- [Problem]:
Reproduce the data in its entirety, exactly as written.

------------

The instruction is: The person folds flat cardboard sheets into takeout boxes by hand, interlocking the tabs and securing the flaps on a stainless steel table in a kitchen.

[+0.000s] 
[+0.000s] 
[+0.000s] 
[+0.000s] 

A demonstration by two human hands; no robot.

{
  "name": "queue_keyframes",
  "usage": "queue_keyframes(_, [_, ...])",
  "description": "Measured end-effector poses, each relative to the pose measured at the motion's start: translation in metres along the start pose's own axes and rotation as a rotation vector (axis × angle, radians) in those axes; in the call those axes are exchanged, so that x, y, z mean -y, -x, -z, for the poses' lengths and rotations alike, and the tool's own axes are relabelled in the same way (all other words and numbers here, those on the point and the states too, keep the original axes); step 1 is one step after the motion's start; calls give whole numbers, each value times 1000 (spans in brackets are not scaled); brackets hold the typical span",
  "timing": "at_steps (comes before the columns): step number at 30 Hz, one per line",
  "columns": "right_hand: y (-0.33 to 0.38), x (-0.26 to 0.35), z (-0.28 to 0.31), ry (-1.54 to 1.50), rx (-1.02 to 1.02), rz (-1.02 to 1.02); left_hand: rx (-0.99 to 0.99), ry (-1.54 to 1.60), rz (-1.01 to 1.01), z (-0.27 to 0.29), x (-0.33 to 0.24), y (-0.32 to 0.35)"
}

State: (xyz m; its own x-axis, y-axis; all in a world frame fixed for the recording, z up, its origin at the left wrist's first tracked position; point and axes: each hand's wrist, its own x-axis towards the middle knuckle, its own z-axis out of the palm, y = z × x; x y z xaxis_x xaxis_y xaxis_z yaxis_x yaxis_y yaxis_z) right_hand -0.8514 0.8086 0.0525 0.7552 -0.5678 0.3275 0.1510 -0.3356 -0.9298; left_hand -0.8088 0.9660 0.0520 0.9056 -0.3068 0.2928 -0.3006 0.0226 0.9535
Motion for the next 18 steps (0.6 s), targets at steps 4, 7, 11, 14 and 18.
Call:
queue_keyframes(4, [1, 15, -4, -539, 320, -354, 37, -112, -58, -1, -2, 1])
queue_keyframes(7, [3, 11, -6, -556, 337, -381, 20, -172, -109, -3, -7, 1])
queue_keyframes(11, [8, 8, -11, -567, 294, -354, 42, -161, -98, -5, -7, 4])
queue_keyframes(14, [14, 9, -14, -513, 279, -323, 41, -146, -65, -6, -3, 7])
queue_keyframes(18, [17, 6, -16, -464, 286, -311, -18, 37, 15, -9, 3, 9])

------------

- [Worked solution]:
The instruction is: The person folds flat cardboard sheets into takeout boxes by hand, interlocking the tabs and securing the flaps on a stainless steel table in a kitchen.

[+0.000s] 
[+0.000s] 
[+0.000s] 
[+0.000s] 

A demonstration by two human hands; no robot.

{
  "name": "queue_keyframes",
  "usage": "queue_keyframes(_, [_, ...])",
  "description": "Measured end-effector poses, each relative to the pose measured at the motion's start: translation in metres along the start pose's own axes and rotation as a rotation vector (axis × angle, radians) in those axes; in the call those axes are exchanged, so that x, y, z mean -y, -x, -z, for the poses' lengths and rotations alike, and the tool's own axes are relabelled in the same way (all other words and numbers here, those on the point and the states too, keep the original axes); step 1 is one step after the motion's start; calls give whole numbers, each value times 1000 (spans in brackets are not scaled); brackets hold the typical span",
  "timing": "at_steps (comes before the columns): step number at 30 Hz, one per line",
  "columns": "right_hand: y (-0.33 to 0.38), x (-0.26 to 0.35), z (-0.28 to 0.31), ry (-1.54 to 1.50), rx (-1.02 to 1.02), rz (-1.02 to 1.02); left_hand: rx (-0.99 to 0.99), ry (-1.54 to 1.60), rz (-1.01 to 1.01), z (-0.27 to 0.29), x (-0.33 to 0.24), y (-0.32 to 0.35)"
}

State: (xyz m; its own x-axis, y-axis; all in a world frame fixed for the recording, z up, its origin at the left wrist's first tracked position; point and axes: each hand's wrist, its own x-axis towards the middle knuckle, its own z-axis out of the palm, y = z × x; x y z xaxis_x xaxis_y xaxis_z yaxis_x yaxis_y yaxis_z) right_hand -0.8514 0.8086 0.0525 0.7552 -0.5678 0.3275 0.1510 -0.3356 -0.9298; left_hand -0.8088 0.9660 0.0520 0.9056 -0.3068 0.2928 -0.3006 0.0226 0.9535
Motion for the next 18 steps (0.6 s), targets at steps 4, 7, 11, 14 and 18.
Call:
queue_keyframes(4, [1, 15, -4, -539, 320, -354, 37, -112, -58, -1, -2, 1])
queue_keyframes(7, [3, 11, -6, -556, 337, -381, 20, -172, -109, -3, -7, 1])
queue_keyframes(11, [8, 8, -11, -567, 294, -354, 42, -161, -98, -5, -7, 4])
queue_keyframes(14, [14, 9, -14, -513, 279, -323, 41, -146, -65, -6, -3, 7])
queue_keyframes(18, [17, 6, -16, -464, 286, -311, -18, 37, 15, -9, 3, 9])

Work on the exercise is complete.